In a December 2008 [FORUM] I wondered--and many people agreed with me--that when tests to determine the future sexual orientations of embryos come into play, there's going to be a lot of abortions or in vitro genetic editing. I'm not so sure that would be the case now, not only because decreasing stigma, with technological and legal innovations, make it easier than before for same-sex couples to become parents and so relieving their own parents, but because queerness could have many different origins. don't see any reason why different mechanisms couldn't lead to queer orientations, to different places on the Kinsey scale and to different behaviours (gay accent, anyone?), or, whatever. Is it genes? Is it environmental influence on the fetus? Is it social influences? Is it a combination of the three, or the two, and in what proportions? Are there other factors? As always, thinking about homosexualitity strikes me as less of a useful thing than talking about homosexualities.

The data's murky, and confusing. As Stephen points out in his own follow-up blog post, the fact that heterosexuality has happily coexisted alongside homosexuality in any number of different bird and mammal species indicates either that homosexuality doesn't have a deleterious effect evolutionarily or, maybe, that it has some kind of positive impact. Increased intra-gender sociability, maybe? It doesn't help that the data regarding human sexuality isn't necessarily all that good. The studies reporting that 2-3% of men are queer along with half that proportion of women depend on the honesty of the participants, and considering the continued if lessen stigma, even in anonymous studies like the ones that produced these percentages some people with same-sex activity in their past--never mind same-sex interest--may well respond falsely in the negative.
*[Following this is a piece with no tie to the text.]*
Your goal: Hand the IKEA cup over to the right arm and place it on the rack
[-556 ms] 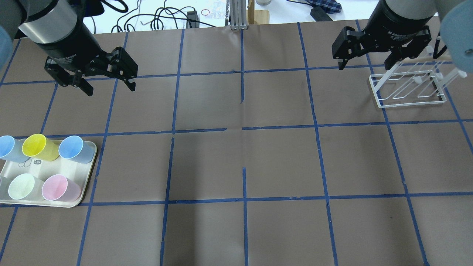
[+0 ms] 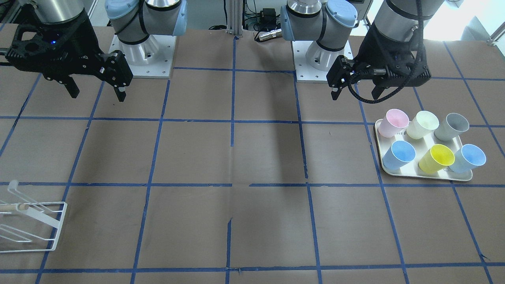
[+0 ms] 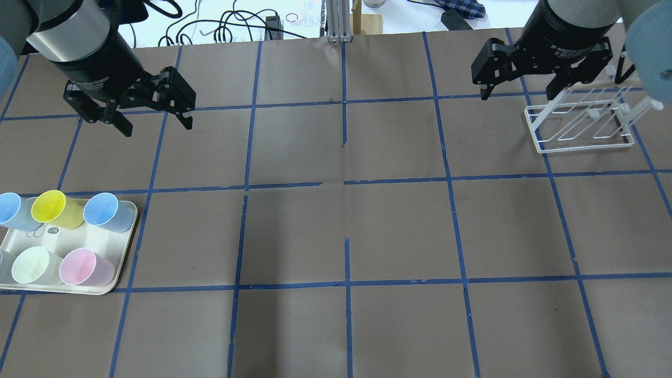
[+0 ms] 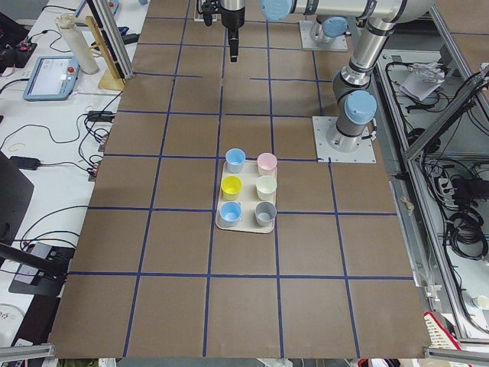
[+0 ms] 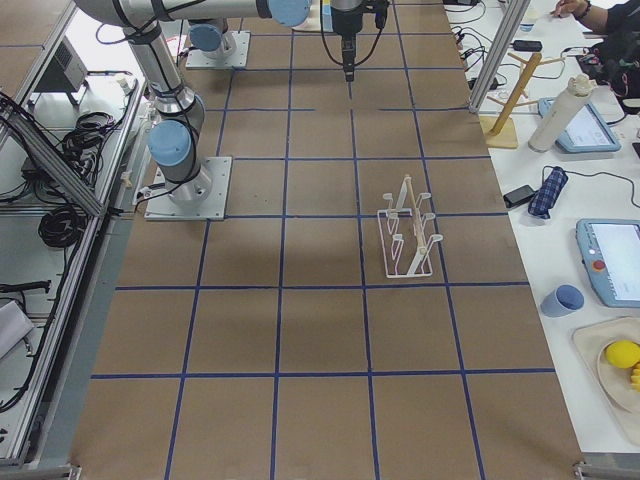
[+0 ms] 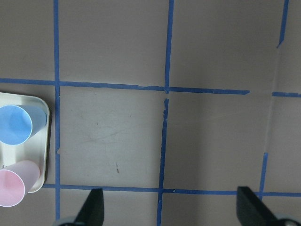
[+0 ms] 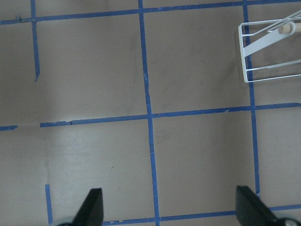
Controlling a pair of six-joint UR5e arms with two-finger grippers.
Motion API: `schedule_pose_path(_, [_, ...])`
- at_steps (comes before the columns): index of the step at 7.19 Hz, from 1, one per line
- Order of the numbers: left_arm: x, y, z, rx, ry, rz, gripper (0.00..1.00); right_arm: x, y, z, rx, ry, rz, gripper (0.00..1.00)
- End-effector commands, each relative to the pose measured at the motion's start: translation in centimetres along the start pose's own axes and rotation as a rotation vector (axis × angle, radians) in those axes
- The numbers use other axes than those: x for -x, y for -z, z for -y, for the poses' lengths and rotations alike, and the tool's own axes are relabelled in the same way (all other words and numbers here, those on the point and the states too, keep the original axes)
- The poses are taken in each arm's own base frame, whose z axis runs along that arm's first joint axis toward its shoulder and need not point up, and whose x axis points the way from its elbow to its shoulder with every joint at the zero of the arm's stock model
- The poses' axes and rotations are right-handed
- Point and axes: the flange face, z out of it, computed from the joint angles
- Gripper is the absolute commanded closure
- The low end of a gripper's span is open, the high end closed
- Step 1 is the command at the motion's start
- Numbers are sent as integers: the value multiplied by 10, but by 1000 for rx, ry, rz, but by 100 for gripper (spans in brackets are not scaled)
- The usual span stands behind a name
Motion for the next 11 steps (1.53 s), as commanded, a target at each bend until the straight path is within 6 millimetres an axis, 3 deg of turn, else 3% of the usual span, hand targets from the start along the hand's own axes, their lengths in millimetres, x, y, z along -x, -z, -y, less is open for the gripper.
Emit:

Without good data on the proportions of queer people in the general population and the nature of their orientations--Kinsey scale, Klein grid, you name it--it's going to be hard to come up with a model for the current situation. Determining what's going to happen in a generation's time is going to be even more difficult: what impact, precisely, will openness towards out queers and same-sex families have on the proportion of queers in the general population? That, as Stephen also notes, is the great question. Who knows? Maybe the proportion of non-heterosexuals might increase over the next generation if it turns out that queerness is associated with some sort of reproductive advantage?